Part 7 (Sidebar): Weighting the training points¶
Some models can accept weights on the training points to given them greater priority in the model's fitting process. This can be useful if, for instance, certain classes are rare but we want to be sure the model classifies them correctly (e.g. we're trying to classify cancers and one form is rare but very aggressive). In general, weighting training points is like moving along the ROC curve; we change some model parameters to alter the mistakes the model makes to be more in line with our tastes.
Let's see this in action with a logistic regression:
unweighted_lr = LogisticRegression(C=1000000).fit(x_train,y_train)

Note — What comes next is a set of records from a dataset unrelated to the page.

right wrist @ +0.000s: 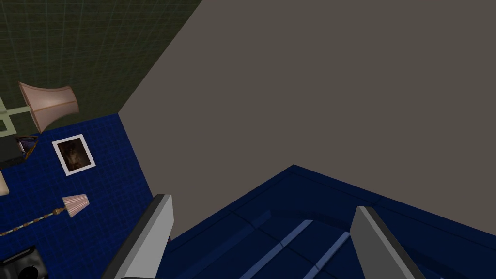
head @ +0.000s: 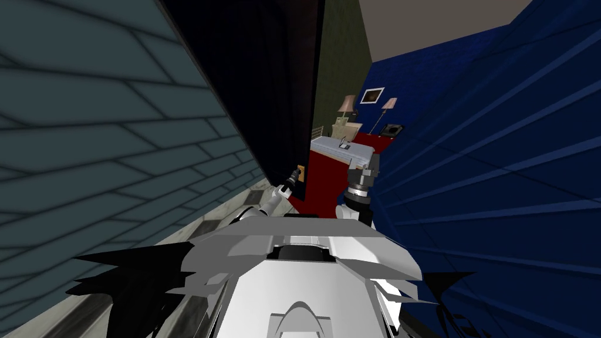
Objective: Push the door open
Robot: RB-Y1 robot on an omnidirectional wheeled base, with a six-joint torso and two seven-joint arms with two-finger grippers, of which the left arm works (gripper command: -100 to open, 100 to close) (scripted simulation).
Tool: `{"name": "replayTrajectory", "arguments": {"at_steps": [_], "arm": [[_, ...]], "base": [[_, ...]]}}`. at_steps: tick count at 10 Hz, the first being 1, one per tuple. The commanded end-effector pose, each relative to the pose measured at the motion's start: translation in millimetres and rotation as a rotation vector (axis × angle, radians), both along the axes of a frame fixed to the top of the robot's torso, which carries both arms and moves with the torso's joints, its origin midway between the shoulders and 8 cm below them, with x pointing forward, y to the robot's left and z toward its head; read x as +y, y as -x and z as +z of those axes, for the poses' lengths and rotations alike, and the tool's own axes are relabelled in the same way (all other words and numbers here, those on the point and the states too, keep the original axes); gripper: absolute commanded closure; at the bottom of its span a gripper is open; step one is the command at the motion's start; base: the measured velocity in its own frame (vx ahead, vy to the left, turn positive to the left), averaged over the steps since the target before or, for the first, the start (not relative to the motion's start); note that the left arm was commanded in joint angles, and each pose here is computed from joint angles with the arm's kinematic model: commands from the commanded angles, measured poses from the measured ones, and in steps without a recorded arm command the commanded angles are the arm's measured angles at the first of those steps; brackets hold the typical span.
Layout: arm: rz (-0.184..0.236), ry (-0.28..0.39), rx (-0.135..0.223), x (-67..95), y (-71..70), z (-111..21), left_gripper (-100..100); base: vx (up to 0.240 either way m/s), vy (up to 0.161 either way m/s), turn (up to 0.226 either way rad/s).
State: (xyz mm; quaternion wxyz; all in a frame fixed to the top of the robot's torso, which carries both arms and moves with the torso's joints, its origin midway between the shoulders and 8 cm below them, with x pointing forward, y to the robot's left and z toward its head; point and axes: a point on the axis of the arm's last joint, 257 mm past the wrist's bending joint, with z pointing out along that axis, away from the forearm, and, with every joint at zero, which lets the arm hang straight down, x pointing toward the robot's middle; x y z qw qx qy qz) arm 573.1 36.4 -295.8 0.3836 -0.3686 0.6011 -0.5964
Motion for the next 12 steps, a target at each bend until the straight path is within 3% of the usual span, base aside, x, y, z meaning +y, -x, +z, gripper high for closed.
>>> {"name": "replayTrajectory", "arguments": {"at_steps": [1, 5, 6, 10, 11, 12], "arm": [[0.001, -0.001, 0.003, 0.6, 0.4, -1.4, 100], [0.001, -0.001, 0.003, 0.6, 0.4, -1.4, 100], [0.016, -0.018, 0.003, 10.2, 0.0, -4.9, 100], [0.044, -0.04, -0.005, 24.1, -1.4, -5.9, 100], [0.03, -0.032, 0.0, 18.2, 0.9, -5.9, -100], [0.03, -0.032, 0.0, 18.2, 0.9, -5.9, -100]], "base": [[-0.02, 0.018, -0.009], [-0.012, 0.007, 0.001], [0.093, -0.017, 0.097], [0.184, -0.061, 0.13], [-0.013, 0.005, 0.041], [-0.145, 0.049, -0.043]]}}
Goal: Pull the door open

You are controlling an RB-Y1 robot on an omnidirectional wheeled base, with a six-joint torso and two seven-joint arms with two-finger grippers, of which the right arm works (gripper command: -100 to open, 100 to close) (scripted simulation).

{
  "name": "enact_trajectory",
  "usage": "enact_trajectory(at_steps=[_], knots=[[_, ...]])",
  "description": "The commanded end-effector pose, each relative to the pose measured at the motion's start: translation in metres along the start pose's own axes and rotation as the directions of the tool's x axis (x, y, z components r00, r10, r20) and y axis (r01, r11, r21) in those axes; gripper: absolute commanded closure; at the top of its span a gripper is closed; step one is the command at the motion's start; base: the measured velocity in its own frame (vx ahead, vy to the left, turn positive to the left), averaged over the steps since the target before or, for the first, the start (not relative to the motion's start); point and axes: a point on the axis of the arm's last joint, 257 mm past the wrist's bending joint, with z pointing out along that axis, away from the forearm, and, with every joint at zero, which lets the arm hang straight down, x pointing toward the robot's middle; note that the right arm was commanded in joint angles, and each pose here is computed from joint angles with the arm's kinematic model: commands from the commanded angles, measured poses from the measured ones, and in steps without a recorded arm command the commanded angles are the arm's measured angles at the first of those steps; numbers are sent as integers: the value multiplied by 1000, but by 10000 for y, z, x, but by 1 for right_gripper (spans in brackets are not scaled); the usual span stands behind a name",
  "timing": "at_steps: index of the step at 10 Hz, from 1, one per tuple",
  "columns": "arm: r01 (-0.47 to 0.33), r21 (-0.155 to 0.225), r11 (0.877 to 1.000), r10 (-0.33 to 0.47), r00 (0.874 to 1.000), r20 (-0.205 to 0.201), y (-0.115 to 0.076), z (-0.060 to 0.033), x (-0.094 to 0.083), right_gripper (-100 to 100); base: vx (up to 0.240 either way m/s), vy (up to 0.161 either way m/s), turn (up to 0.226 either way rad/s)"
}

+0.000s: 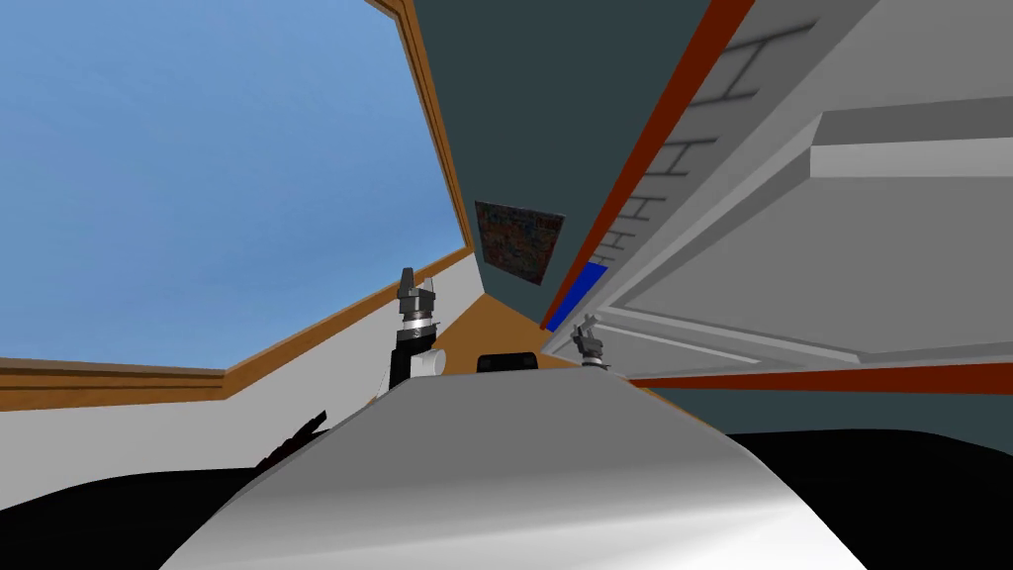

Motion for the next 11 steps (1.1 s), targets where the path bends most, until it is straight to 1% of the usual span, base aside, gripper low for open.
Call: enact_trajectory(at_steps=[1,2,5,6,8,9,10,11], knots=[[0,0,1000,0,1000,0,0,0,0,100,-99,5,19],[-1,24,1000,1,1000,3,-32,-57,-15,100,-152,-11,101],[-1,60,998,0,1000,1,-63,-129,-8,100,-219,-22,99],[-1,79,997,1,1000,1,-79,-168,-5,100,-231,-2,120],[-2,105,994,2,1000,1,-100,-223,-1,100,-244,-24,83],[-2,98,995,2,1000,0,-98,-192,2,100,-110,-13,29],[-4,120,993,3,1000,5,-110,-247,-17,100,-183,9,161],[-3,124,992,3,1000,5,-108,-255,-16,100,-259,-9,142]])
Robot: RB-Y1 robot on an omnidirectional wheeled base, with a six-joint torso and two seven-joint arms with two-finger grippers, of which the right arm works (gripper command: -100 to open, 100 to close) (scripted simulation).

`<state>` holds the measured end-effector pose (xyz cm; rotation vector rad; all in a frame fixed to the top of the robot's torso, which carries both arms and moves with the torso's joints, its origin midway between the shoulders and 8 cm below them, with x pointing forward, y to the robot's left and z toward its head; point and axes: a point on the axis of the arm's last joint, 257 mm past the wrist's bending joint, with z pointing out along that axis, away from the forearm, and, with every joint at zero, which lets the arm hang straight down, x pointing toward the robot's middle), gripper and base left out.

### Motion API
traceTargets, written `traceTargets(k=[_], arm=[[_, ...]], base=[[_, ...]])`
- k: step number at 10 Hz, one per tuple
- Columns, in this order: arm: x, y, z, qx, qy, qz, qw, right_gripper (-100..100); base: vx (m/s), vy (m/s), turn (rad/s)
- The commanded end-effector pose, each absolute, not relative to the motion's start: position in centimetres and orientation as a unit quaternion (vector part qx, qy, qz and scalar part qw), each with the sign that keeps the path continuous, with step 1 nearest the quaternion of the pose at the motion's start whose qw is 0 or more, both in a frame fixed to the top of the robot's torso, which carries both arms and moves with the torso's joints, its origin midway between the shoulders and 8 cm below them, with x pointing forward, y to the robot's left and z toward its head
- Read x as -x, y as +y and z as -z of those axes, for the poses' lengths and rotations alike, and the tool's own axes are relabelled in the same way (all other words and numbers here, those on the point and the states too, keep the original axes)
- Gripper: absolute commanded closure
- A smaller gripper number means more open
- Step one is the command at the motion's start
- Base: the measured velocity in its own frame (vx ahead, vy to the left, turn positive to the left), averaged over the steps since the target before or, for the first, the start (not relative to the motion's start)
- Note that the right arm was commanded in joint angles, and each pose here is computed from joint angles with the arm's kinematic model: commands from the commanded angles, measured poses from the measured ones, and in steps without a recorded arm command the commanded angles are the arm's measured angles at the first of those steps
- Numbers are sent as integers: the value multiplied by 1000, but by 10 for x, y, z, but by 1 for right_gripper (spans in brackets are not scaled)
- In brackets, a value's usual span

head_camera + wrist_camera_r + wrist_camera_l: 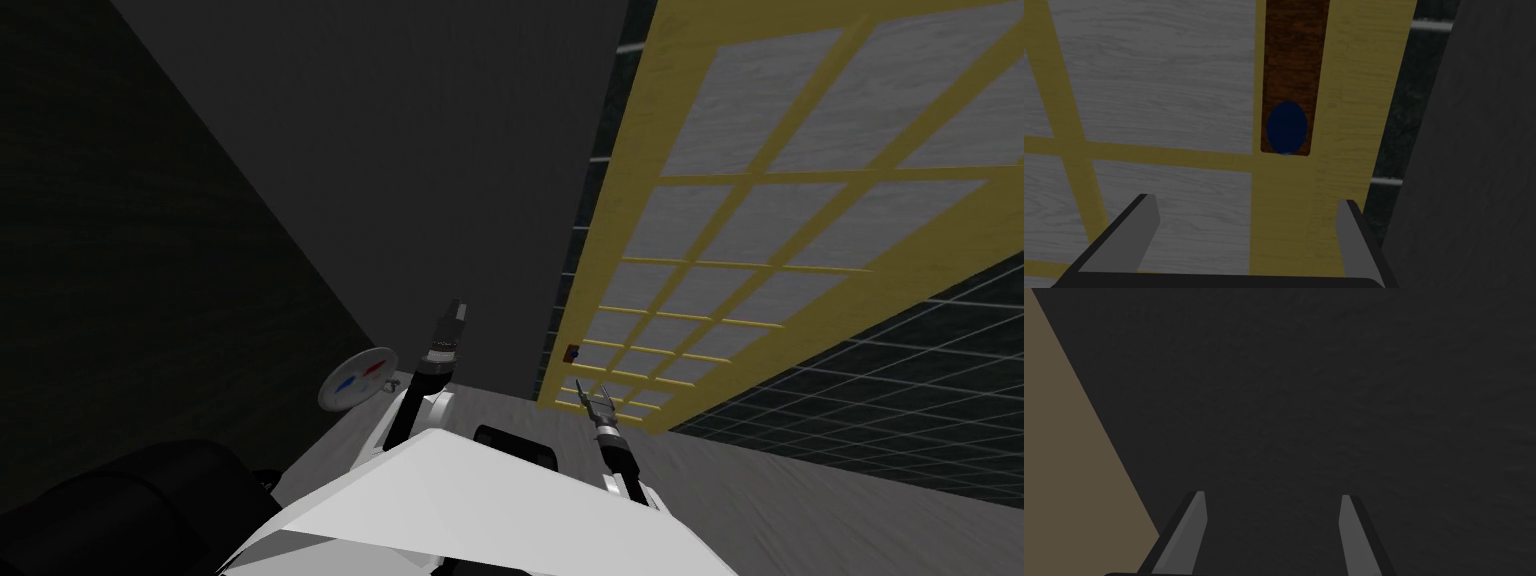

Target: Pull the door open

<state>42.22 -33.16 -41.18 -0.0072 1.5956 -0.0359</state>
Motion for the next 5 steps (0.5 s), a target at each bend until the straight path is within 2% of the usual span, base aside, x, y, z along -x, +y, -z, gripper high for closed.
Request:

weight_dict = {0:100, 1:1, 2:100}
weighted_lr = LogisticRegression(C=1000000, class_weight=weight_dict).fit(x_train,y_train)
from sklearn.metrics import confusion_matrix
print("Rows: True Lables (Bad, Medium, Good), \nColummns: Predicted Lables (Bad, Medium, Good)")
print()
print("unweighted:")
print(confusion_matrix(y_test, unweighted_lr.predict(x_test)))
print("weighted:")
print(confusion_matrix(y_test, weighted_lr.predict(x_test)))
Without weighting, the model plays it safe and predicts that all of the test set wines are medium. With weighting, the model is told to care more about getting the bad and good wines right. The model does as we've asked and correctly IDs 3 good/bad test wines, at the price of 17 falsely bad wines and 16 falsely good wines. However, if identifying bad and good wines is, as implied, 100 times more important than identifying medium wines, we've made a really good trade.
- What happens if you give a weight of 0 to the medium wines?
- What weighting gives results that accord with your personal sense of what the model should be doing? How many actually-medium bottles is a single good bottle worth?
Answers:
- The model learns a classification rule that never predicts 'medium'. It's as it we dropped the medium wines from training.
- 100, 1, 100 looks the best to me. We get a 1-in-8 sucess rate on the wines flagged as good. However, I found these values by looking at the test set confusion matrix; it's not clear they'd maintain the 1-in-8 ratio on new data.